### TASK INSTRUCTIONS
Extract, in full, the lines below, beginning at the first and ending with the line that contains "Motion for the". Pictures do not belong in the copy.

### INFORMATION SHOWN

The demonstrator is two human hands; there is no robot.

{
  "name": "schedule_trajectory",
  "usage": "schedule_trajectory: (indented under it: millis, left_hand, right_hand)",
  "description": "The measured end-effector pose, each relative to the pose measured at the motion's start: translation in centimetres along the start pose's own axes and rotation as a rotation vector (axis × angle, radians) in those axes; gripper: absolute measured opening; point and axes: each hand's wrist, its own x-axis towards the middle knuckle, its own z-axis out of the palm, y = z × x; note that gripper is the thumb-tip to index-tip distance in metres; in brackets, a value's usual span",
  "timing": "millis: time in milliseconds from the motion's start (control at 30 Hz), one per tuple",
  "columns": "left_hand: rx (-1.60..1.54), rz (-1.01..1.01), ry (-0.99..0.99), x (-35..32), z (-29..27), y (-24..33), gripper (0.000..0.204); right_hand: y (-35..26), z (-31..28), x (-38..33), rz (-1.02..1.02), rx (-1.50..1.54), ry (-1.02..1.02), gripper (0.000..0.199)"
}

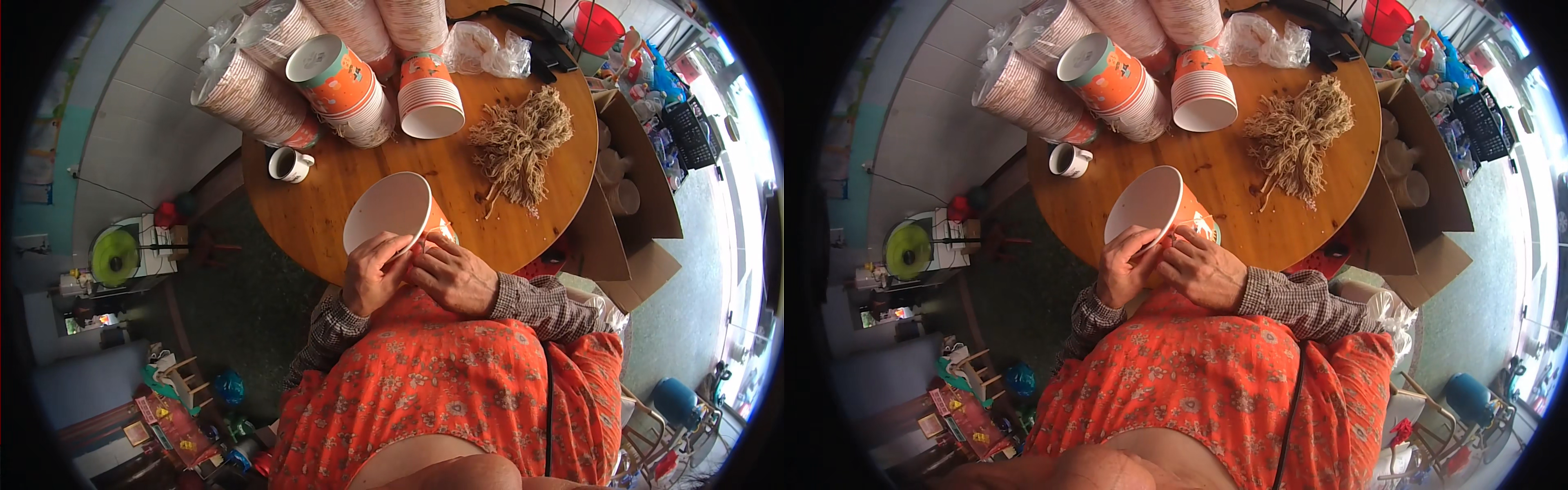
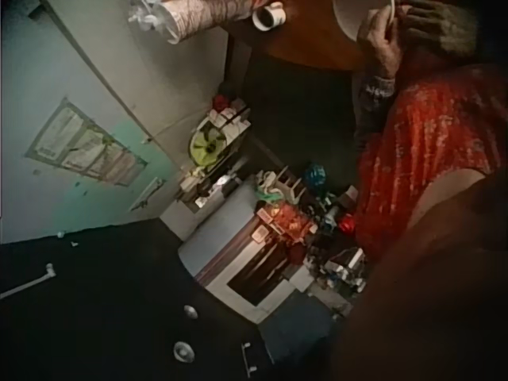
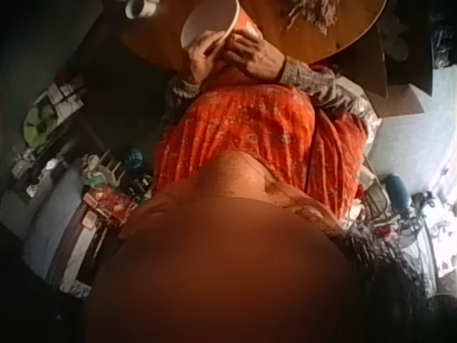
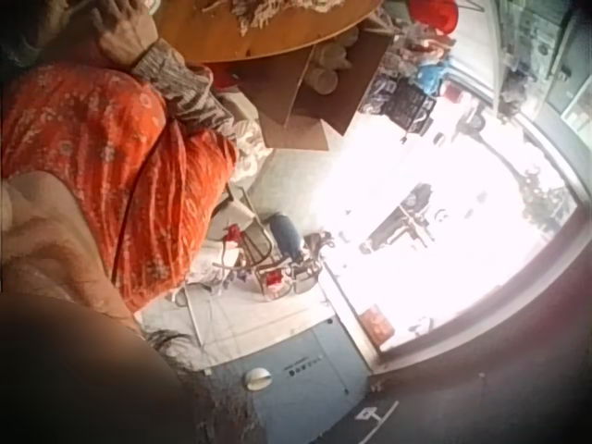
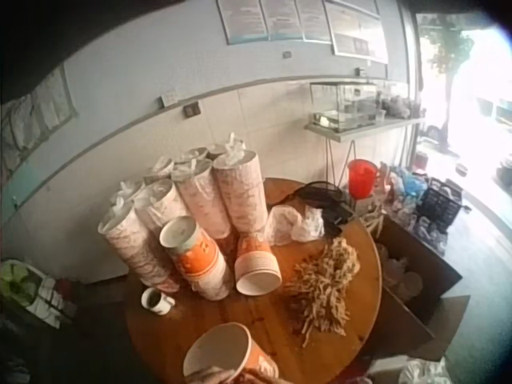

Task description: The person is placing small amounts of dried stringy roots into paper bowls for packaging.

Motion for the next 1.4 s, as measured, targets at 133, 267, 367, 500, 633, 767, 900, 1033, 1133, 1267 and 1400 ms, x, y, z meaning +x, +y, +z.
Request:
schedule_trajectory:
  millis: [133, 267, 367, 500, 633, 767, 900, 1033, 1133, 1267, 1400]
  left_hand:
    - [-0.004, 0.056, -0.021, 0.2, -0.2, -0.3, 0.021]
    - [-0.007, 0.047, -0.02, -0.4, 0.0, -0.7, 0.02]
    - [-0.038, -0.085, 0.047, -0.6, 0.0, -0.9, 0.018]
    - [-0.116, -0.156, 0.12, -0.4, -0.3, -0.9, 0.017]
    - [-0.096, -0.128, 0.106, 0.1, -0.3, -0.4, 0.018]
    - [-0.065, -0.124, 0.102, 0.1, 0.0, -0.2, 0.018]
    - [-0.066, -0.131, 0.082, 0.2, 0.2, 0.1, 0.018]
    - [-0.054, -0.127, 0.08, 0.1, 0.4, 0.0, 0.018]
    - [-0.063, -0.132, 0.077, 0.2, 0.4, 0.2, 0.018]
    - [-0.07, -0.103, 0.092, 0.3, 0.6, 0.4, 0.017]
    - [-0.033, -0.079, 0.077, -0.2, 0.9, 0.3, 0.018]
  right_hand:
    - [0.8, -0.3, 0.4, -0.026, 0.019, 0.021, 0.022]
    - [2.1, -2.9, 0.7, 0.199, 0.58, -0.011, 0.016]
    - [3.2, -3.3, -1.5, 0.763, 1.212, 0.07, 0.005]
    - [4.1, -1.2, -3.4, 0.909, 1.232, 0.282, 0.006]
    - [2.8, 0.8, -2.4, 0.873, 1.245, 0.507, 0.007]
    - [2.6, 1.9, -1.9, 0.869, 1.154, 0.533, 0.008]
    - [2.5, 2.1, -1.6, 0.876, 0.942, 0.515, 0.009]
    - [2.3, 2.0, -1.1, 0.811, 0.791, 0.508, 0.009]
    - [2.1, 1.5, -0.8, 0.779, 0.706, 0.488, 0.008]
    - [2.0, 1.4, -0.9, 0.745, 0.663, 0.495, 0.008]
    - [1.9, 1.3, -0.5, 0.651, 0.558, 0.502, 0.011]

### SOLUTION TO THIS EXERCISE
The demonstrator is two human hands; there is no robot.

{
  "name": "schedule_trajectory",
  "usage": "schedule_trajectory: (indented under it: millis, left_hand, right_hand)",
  "description": "The measured end-effector pose, each relative to the pose measured at the motion's start: translation in centimetres along the start pose's own axes and rotation as a rotation vector (axis × angle, radians) in those axes; gripper: absolute measured opening; point and axes: each hand's wrist, its own x-axis towards the middle knuckle, its own z-axis out of the palm, y = z × x; note that gripper is the thumb-tip to index-tip distance in metres; in brackets, a value's usual span",
  "timing": "millis: time in milliseconds from the motion's start (control at 30 Hz), one per tuple",
  "columns": "left_hand: rx (-1.60..1.54), rz (-1.01..1.01), ry (-0.99..0.99), x (-35..32), z (-29..27), y (-24..33), gripper (0.000..0.204); right_hand: y (-35..26), z (-31..28), x (-38..33), rz (-1.02..1.02), rx (-1.50..1.54), ry (-1.02..1.02), gripper (0.000..0.199)"
}


Task description: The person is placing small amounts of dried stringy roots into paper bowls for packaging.

Motion for the next 1.4 s, as measured, targets at 133, 267, 367, 500, 633, 767, 900, 1033, 1133, 1267 and 1400 ms, x, y, z meaning +x, +y, +z.

This completes the exercise.